**What to do**
What is the count of lines in the material below that hold "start"? Answer with only that number.
========
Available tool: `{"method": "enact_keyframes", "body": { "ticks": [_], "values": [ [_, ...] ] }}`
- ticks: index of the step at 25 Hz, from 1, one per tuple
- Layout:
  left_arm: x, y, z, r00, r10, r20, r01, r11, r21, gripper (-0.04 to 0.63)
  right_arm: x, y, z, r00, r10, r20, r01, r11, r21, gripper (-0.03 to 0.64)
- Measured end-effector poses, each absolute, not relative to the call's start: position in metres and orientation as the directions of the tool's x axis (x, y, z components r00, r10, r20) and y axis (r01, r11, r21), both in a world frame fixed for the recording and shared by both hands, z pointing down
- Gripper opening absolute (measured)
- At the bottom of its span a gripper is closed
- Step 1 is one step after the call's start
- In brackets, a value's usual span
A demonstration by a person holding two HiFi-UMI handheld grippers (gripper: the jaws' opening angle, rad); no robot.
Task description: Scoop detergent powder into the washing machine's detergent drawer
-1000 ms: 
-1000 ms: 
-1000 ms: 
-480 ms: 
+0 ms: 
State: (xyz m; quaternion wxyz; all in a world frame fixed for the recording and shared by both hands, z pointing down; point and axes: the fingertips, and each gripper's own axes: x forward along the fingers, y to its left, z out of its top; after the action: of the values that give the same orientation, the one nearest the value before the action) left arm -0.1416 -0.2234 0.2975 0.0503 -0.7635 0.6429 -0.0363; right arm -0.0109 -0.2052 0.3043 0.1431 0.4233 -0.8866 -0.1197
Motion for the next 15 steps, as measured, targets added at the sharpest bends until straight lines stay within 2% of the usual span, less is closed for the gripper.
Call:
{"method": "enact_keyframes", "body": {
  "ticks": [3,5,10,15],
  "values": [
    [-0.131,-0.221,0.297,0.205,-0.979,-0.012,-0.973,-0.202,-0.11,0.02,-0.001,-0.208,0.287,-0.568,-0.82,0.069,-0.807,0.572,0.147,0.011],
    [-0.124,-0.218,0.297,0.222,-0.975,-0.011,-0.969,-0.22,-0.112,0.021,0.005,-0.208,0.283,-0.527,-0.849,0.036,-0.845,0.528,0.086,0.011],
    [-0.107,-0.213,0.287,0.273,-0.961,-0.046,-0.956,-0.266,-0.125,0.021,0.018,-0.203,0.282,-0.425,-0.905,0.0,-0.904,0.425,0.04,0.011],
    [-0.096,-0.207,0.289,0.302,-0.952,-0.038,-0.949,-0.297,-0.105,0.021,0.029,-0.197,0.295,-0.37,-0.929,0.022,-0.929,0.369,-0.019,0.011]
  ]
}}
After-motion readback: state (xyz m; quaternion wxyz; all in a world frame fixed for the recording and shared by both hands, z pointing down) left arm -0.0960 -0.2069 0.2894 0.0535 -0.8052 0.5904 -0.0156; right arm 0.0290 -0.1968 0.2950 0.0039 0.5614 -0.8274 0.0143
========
**Output for this task**
2